E quale legame unisce tutti noi cristiani più dell’esperienza di essere peccatori
ma allo stesso tempo oggetto della infinita misericordia di Dio a noi rivelata da
Gesù Cristo? Parimenti, l’unità di amore è già realtà quando coloro che Dio ha scelto
e chiamato a formare il suo popolo annunciano insieme le meraviglie che Egli ha compiuto
per loro, soprattutto offrendo una testimonianza di vita piena di carità verso tutti
(cfr 1 Pt
2,4-10). Per questo, amo ripetere che l’unità
si fa camminando, per ricordare che quando camminiamo
insieme, cioè ci incontriamo come fratelli, preghiamo insieme, collaboriamo insieme
nell’annuncio del Vangelo e nel servizio agli ultimi siamo già uniti. Tutte le divergenze
teologiche ed ecclesiologiche che ancora dividono i cristiani saranno superate soltanto
lungo questa via, senza che noi oggi sappiamo come e quando, ma ciò avverrà secondo
quello che lo Spirito Santo vorrà suggerire per il bene della Chiesa.
L'unità non è uniformità
In secondo luogo, l’unità
non è uniformità. Le differenti tradizioni teologiche,
liturgiche, spirituali e canoniche, che si sono sviluppate nel mondo cristiano, quando
sono genuinamente radicate nella tradizione apostolica, sono una ricchezza e non una
minaccia per l’unità della Chiesa. Cercare di sopprimere tale diversità è andare contro
lo Spirito Santo, che agisce arricchendo la comunità dei credenti con una varietà
di doni. Nel corso della storia, vi sono stati tentativi di questo genere, con conseguenze
che talvolta fanno soffrire ancora oggi.

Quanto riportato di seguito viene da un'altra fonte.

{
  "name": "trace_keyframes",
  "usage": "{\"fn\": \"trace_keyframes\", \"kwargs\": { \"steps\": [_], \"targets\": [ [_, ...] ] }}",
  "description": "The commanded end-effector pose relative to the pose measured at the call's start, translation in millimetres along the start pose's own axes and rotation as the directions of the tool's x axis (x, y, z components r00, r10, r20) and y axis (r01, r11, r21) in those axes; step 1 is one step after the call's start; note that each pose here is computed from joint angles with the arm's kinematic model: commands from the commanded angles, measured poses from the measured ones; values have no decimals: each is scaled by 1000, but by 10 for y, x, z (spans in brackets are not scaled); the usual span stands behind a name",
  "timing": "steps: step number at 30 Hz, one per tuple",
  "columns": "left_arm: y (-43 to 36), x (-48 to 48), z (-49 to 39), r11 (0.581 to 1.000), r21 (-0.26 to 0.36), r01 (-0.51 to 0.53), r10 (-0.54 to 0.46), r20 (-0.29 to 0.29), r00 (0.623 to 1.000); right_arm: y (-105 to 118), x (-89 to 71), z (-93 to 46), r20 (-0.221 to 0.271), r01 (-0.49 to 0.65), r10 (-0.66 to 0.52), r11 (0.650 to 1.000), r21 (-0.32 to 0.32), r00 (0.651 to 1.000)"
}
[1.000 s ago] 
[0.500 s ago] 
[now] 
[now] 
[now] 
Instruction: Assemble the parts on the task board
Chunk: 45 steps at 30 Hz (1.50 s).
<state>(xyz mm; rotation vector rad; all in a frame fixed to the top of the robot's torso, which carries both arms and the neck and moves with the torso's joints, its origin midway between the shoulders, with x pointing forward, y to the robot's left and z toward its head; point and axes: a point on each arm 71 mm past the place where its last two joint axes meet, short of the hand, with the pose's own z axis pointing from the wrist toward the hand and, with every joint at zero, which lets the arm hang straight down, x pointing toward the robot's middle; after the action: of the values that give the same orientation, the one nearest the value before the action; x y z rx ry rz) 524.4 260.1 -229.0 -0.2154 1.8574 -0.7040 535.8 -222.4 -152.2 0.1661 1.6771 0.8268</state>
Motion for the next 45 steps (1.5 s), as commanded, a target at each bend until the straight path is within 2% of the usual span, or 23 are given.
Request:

Se invece ci lasciamo guidare dallo Spirito,
la ricchezza, la varietà, la diversità non diventano mai conflitto, perché Egli ci
spinge a vivere la varietà nella comunione della Chiesa. Compito ecumenico è rispettare
le legittime diversità e portare a superare le divergenze inconciliabili con l’unità
che Dio chiede. Il permanere di tali divergenze non ci deve paralizzare, ma spingere
a cercare insieme il modo di affrontare con successo tali ostacoli.
L'unità non è assorbimento
Infine, l’unità non
è assorbimento. L’unità dei cristiani non comporta
un ecumenismo “in retromarcia”, per cui qualcuno dovrebbe rinnegare la propria storia
di fede; e neppure tollera il proselitismo, che anzi è un veleno per il cammino ecumenico.

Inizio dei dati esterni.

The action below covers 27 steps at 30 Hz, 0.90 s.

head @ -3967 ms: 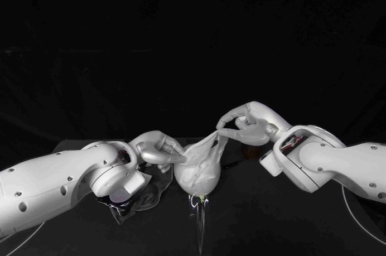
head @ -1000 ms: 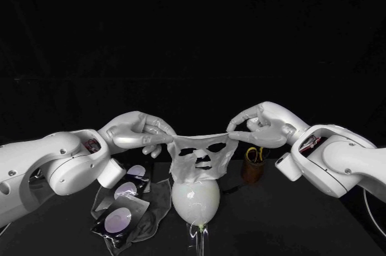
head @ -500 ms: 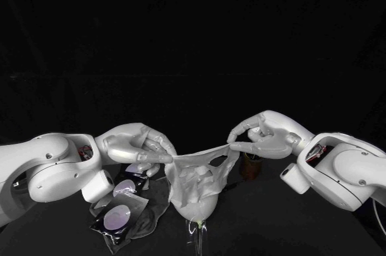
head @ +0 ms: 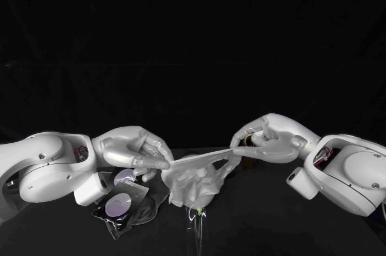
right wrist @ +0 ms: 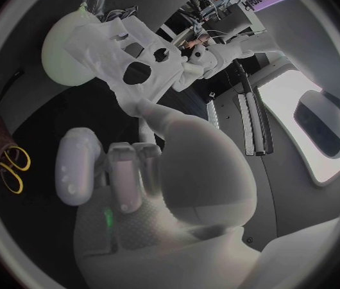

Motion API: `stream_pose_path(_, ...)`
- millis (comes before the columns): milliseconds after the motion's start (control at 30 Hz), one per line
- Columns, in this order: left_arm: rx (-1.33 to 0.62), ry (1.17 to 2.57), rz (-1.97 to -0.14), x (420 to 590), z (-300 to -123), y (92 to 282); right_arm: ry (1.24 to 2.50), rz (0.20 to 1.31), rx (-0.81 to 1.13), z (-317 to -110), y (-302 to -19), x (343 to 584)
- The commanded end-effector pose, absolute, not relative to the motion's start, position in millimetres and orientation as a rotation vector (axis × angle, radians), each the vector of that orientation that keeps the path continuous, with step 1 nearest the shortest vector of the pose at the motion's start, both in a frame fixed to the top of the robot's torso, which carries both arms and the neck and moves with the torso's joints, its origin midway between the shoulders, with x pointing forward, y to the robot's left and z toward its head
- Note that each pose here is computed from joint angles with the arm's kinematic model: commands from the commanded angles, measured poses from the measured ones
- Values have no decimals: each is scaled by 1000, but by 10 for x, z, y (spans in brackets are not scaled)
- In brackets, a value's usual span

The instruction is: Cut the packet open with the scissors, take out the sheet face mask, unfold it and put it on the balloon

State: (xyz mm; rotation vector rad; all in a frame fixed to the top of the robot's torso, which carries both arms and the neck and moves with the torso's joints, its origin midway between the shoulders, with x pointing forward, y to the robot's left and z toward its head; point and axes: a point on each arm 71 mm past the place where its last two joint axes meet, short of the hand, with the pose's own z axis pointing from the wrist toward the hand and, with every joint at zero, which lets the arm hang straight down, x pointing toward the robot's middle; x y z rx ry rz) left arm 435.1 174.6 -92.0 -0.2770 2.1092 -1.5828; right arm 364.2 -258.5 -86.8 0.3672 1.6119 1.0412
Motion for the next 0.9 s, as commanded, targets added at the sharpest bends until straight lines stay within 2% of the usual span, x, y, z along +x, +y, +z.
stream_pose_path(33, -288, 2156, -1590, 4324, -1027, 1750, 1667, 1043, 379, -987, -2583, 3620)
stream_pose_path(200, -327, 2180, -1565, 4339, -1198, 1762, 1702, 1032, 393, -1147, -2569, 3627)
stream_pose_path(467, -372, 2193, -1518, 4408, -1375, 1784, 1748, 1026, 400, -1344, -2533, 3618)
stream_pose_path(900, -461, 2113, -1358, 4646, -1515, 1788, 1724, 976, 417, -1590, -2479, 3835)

Prima di vedere ciò che ci separa, occorre percepire anche in modo esistenziale la
ricchezza di ciò che ci accumuna, come la Sacra Scrittura e le grandi professioni
di fede dei primi Concili ecumenici. Così facendo, noi cristiani possiamo riconoscerci
come fratelli e sorelle che credono nell’unico Signore e Salvatore Gesù Cristo, impegnati
insieme a cercare il modo di obbedire oggi alla Parola di Dio che ci vuole uniti.

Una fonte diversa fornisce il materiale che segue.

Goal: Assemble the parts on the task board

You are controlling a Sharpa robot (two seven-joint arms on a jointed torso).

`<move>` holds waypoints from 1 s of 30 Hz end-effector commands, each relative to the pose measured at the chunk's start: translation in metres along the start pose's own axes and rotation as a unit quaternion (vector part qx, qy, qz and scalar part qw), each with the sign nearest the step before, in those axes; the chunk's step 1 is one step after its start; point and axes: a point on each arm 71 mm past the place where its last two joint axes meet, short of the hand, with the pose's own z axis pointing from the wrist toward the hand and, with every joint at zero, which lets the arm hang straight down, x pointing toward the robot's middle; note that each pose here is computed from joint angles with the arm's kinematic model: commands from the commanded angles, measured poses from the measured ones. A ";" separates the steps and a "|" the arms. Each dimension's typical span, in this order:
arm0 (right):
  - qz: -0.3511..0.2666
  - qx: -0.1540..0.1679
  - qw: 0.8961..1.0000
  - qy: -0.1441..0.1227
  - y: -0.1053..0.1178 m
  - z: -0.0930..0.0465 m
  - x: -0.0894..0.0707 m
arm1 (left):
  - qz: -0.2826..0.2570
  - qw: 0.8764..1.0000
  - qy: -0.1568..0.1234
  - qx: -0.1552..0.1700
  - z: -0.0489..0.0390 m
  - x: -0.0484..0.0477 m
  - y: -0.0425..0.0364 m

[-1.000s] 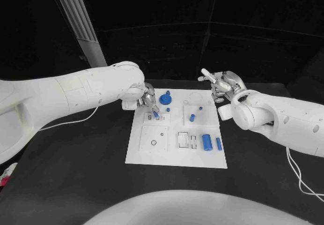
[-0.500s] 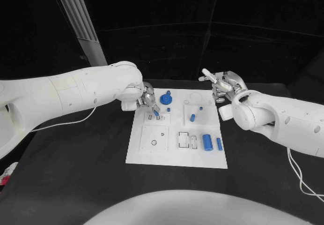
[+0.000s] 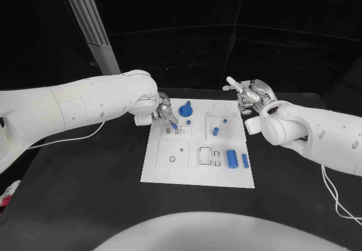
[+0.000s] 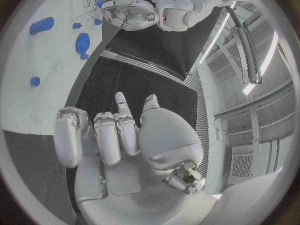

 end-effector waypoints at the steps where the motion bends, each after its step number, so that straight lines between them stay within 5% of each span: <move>1: 0.000 -0.004 1.000 -0.002 0.001 0.000 -0.001 | -0.008 1.000 -0.008 -0.008 -0.0012 -0.0007 0.0003; 30: 0.000 -0.004 1.000 -0.003 0.001 -0.001 -0.002 | 0.006 0.999 -0.036 -0.013 -0.0003 0.0018 -0.0015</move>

L’ecumenismo è vero quando si è capaci di spostare l’attenzione da sé stessi, dalle
proprie argomentazioni e formulazioni, alla Parola di Dio che esige di essere ascoltata,
accolta e testimoniata nel mondo. Per questo, le varie comunità cristiane sono chiamate
non a “farsi concorrenza”, ma a collaborare. La mia recente visita a Lund mi ha fatto
ricordare quanto sia attuale quel principio ecumenico lì formulato dal Consiglio Ecumenico
delle Chiese già nel 1952, che raccomanda ai cristiani di «fare insieme tutte le cose,
salvo in quei casi in cui le profonde difficoltà di convinzioni avessero imposto di
agire separatamente». Vi ringrazio per il vostro
impegno, vi assicuro il mio ricordo nella preghiera e confido nel vostro per me. Il
Signore vi benedica e la Madonna vi protegga.